🤖 AI Summary
This study investigates whether widely adopted emotion embedding similarity metrics—such as those based on emotion2vec—genuinely reflect affective expressiveness in speech synthesis evaluation. By constructing adversarial voice samples and conducting human subjective listening experiments, the work reveals for the first time that such metrics in zero-shot emotional speech assessment are highly susceptible to interference from linguistic content and speaker identity, leading to significant divergence from human judgments. The findings demonstrate that emotion embeddings achieving high classification accuracy are ill-suited for similarity-based evaluation, as they tend to reward acoustic mimicry rather than authentic emotional expression. This research issues a critical caution against prevailing automatic evaluation paradigms and points toward more perceptually grounded directions for future benchmarking of emotional speech generation systems.
📝 Abstract
Objective metrics for emotional expressiveness are vital for speech generation, particularly in expressive synthesis and voice conversion requiring emotional prosody transfer.

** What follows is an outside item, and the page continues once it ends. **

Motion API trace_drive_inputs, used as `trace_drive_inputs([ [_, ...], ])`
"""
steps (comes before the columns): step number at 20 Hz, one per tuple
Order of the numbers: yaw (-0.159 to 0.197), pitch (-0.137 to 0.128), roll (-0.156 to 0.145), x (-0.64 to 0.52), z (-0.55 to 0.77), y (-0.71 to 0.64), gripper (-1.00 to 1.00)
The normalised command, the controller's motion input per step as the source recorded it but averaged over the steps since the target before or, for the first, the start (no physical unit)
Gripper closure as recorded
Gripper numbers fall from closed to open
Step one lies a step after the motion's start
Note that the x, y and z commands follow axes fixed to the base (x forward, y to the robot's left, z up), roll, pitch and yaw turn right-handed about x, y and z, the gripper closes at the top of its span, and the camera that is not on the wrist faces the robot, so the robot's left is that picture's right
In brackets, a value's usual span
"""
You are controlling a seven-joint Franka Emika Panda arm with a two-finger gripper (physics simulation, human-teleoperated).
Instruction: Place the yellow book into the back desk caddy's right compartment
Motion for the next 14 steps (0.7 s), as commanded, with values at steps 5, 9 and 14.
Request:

To quantify this, the field widely relies on emotion similarity between reference and generated samples. This approach computes cosine similarity of embeddings from encoders like emotion2vec, assuming they capture affective cues despite linguistic and speaker variations. We challenge this assumption through controlled adversarial tasks and human alignment tests. Despite high classification accuracy, these latent spaces are unsuitable for zero-shot similarity evaluation. Representational limitations cause linguistic and speaker interference to overshadow emotional features, degrading discriminative ability. Consequently, the metric misaligns with human perception. This acoustic vulnerability reveals it rewards acoustic mimicry over genuine emotional synthesis.